For some, that is threatening and causes an angry and defensive response. Perhaps because it challenges a system that has treated them very well. The reaction may also be explained by what Wolff’s wife describes — that facing the system’s failures is too ugly and clinging to the ideals is more attractive. I think part of the explanation must include the simple fact that moving away from anything familiar towards an unknown is frightening.
For me, this path may be more familiar, if not still a little frightening: it’s part of the creative process. As an artist, I don’t have fully formed ideas of completed works. They come in flashes, are fleshed out in iterations, bad sketches, and progress through tests, study, conversations, and taking breaks. It’s a long journey and sometimes ideas are even abandoned along the way. All this is normal. This is how you get somewhere better. This is how you make any progress at all.

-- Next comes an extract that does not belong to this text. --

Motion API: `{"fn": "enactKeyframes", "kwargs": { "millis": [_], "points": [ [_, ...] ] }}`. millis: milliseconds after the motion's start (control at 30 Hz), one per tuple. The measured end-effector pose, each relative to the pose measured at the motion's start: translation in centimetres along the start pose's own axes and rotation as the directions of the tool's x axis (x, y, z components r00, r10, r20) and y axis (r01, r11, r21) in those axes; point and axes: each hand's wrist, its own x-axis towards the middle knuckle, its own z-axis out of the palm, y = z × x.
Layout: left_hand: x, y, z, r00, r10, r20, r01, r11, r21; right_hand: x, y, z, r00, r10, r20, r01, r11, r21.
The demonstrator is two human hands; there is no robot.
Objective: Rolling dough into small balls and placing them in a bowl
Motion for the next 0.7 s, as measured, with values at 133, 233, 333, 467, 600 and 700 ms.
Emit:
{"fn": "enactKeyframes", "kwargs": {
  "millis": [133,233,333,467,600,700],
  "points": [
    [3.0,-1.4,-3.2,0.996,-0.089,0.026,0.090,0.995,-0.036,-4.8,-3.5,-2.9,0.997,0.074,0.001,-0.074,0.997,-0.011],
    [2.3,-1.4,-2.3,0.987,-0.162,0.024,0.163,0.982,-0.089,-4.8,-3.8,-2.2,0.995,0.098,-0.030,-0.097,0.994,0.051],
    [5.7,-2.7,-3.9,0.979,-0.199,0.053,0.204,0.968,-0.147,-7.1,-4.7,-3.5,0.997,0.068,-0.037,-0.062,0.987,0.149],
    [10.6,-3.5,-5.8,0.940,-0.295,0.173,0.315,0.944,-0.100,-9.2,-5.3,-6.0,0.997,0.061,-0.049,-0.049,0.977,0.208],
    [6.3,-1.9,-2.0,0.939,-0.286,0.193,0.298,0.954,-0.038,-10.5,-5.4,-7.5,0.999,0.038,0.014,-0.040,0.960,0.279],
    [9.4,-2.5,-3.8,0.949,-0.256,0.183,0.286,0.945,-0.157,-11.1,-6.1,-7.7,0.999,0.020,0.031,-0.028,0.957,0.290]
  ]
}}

Like all creative processes, our lives also happen in iterations. Every day we come at it again, learning from the past and striving to be better. As a culture, we can do the same. The truly harmful form of conservative thinking (not in the political sense) I see here is clinging to a single world view. As Stephen Colbert put it “Thinking the same thing on Wednesday that you did on Monday. No matter what happened on Tuesday.” Going further, it’s clinging only to what one knows as most tangible and real — their singular experience of reality — closing ones eyes in the face a problem with no sure solutions.
To solve problems, we need the vision and the courage to go forward through darkness with eyes wide open.